Friday, Oct. 08, 1965
Where There's Hope There May Be Life
Hope that a future astronaut might some day find life on Mars faded deeper than ever into science fiction when Mariner 4 sent its remarkable snapshots across 135 million miles of space. The bleak, pocked surface of the red planet looked dead indeed. Because they saw no signs of erosion, space specialists from Caltech's Jet Propulsion Laboratories, who had directed the Mariner voyage, concluded that Mars probably never had any significant amount of life-supporting water. Though they were not quite ready to deny the possibility of Martian life, the JPL men seemed all but certain that what they could not see was not there.

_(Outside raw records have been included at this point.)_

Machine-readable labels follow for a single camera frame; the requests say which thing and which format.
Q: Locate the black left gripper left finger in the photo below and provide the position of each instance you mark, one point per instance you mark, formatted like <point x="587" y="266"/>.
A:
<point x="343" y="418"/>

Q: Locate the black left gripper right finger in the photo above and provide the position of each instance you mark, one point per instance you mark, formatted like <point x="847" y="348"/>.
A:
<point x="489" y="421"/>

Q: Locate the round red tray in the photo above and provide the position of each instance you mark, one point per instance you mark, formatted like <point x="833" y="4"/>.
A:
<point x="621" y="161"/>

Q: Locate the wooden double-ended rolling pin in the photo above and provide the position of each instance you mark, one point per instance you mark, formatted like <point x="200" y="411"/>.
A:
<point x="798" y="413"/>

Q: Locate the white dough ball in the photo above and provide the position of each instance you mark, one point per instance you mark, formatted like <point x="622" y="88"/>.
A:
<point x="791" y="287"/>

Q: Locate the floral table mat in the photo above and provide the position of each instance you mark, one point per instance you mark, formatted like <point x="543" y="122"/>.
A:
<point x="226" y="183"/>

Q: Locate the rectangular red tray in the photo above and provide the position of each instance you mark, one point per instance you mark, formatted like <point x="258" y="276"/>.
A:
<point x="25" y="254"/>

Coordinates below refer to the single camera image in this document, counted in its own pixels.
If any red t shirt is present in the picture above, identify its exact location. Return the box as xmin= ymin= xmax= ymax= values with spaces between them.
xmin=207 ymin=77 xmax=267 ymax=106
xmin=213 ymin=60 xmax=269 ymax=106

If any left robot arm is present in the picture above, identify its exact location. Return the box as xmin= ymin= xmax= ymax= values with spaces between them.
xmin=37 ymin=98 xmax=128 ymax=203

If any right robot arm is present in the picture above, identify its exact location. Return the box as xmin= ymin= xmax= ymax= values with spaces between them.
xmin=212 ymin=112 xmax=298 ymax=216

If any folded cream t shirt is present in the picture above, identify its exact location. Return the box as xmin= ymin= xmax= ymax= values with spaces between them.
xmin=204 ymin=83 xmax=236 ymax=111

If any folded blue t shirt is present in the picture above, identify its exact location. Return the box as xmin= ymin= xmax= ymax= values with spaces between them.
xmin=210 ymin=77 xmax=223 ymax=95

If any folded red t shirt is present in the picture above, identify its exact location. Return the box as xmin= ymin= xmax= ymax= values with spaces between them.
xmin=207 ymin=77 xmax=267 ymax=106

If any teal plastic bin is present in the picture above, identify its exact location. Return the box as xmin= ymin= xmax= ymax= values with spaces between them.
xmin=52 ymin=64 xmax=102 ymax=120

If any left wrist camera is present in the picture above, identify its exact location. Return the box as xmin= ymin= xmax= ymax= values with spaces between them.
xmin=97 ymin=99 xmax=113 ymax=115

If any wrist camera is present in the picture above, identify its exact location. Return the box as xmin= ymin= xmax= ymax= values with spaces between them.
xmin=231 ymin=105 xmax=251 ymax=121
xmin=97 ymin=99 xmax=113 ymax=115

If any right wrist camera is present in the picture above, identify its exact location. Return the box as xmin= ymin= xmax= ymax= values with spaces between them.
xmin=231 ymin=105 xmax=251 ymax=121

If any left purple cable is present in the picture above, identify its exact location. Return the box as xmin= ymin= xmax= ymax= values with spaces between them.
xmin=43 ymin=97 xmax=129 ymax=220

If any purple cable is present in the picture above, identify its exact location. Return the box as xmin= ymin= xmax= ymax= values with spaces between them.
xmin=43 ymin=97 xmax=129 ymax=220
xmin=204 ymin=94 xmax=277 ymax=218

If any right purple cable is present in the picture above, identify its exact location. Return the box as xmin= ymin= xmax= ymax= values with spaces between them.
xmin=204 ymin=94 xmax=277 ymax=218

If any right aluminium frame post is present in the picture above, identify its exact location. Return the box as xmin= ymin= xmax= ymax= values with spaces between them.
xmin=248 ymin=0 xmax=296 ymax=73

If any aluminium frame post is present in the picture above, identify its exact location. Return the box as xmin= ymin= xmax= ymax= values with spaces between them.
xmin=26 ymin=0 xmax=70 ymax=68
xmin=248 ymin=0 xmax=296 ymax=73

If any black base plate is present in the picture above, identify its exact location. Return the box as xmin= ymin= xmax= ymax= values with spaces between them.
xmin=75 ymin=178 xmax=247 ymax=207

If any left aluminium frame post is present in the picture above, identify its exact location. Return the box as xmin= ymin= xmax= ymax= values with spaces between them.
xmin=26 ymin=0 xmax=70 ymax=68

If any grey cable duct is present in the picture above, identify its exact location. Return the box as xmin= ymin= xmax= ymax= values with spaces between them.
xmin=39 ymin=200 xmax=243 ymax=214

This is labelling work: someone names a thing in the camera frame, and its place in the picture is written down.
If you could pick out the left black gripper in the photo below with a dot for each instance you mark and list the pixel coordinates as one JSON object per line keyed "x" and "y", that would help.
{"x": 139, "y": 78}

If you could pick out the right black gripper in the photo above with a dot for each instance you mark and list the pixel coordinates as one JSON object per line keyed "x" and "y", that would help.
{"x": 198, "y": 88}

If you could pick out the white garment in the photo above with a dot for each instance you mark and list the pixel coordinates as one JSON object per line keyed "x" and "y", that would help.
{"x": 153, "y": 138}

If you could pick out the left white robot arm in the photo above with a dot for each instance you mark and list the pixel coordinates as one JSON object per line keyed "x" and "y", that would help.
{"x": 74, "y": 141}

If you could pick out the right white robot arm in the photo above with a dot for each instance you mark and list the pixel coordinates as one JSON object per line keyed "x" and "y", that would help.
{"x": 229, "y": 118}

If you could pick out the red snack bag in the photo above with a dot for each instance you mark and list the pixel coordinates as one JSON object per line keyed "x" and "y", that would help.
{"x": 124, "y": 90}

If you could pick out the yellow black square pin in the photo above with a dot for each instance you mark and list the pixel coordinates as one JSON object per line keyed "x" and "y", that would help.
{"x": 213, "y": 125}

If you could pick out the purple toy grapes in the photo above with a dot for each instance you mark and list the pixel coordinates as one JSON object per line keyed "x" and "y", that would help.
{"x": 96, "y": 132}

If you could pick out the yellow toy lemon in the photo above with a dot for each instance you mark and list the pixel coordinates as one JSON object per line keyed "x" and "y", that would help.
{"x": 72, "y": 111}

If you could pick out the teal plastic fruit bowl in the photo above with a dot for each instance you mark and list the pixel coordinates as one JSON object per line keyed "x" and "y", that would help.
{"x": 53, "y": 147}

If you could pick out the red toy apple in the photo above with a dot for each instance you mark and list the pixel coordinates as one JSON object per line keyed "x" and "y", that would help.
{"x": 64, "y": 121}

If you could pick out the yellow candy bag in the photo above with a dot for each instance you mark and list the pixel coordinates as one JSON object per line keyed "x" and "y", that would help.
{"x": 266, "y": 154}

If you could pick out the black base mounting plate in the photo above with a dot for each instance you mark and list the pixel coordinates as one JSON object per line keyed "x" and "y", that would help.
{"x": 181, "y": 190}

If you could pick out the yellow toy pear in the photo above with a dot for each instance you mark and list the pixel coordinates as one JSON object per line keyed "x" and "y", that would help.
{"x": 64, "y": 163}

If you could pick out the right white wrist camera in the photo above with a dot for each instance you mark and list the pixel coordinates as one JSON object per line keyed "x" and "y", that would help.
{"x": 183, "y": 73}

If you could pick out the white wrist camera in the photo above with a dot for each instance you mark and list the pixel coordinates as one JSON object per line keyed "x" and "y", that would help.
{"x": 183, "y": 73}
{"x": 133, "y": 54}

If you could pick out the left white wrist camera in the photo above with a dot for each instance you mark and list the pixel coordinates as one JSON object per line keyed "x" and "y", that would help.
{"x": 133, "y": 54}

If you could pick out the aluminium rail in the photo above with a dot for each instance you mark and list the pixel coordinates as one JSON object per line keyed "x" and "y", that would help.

Not so, claim more optimistic scientists after a second look at the Mariner photos. The JPL men assumed that the surface of Mars is as old as the surface of the moon, say Physicists Edward Anders of the University of Chicago and James R. Arnold of the University of California, San Diego. If that were so, the two men argue in the latest issue of Science, Mars would show many more craters than it appears to have. Assuming a fairly constant supply of crater-forming asteroids, Mars, which is far closer to the asteroid belt, would have been hit up to 25 times more often than the moon. There would be as many as 220 craters per 1,000,000 sq. km., not the meager 37 that have been observed.
In the same issue of Science, other researchers offer much the same conclusion. All of which suggests that other Martian craters, predating those that Mariner saw, formed and vanished eons ago. What happened to them? All the researchers agree that they must have been eroded away -- perhaps by swirling dust storms, perhaps by a flow of Martian water. "In any event," conclude Anders and Arnold, "the crater density on Mars no longer precludes the possibility that liquid water and a denser atmosphere were present on Mars during the first 3.5 billion years of its history." If there was water, there may have been life. And if Mars once supported some form of life, it still may.
Even the director of the Mariner 4 project is not yet willing to rule out the possibility. Says JPL's Dr. William H.Pickering: "The very fact of the infinite varieties of life on earth should preclude our jumping to the conclusion that there could be no life on Mars. The Mariner pictures make it a little more doubtful. But I still assume that there may be some life forms there, however rudimentary."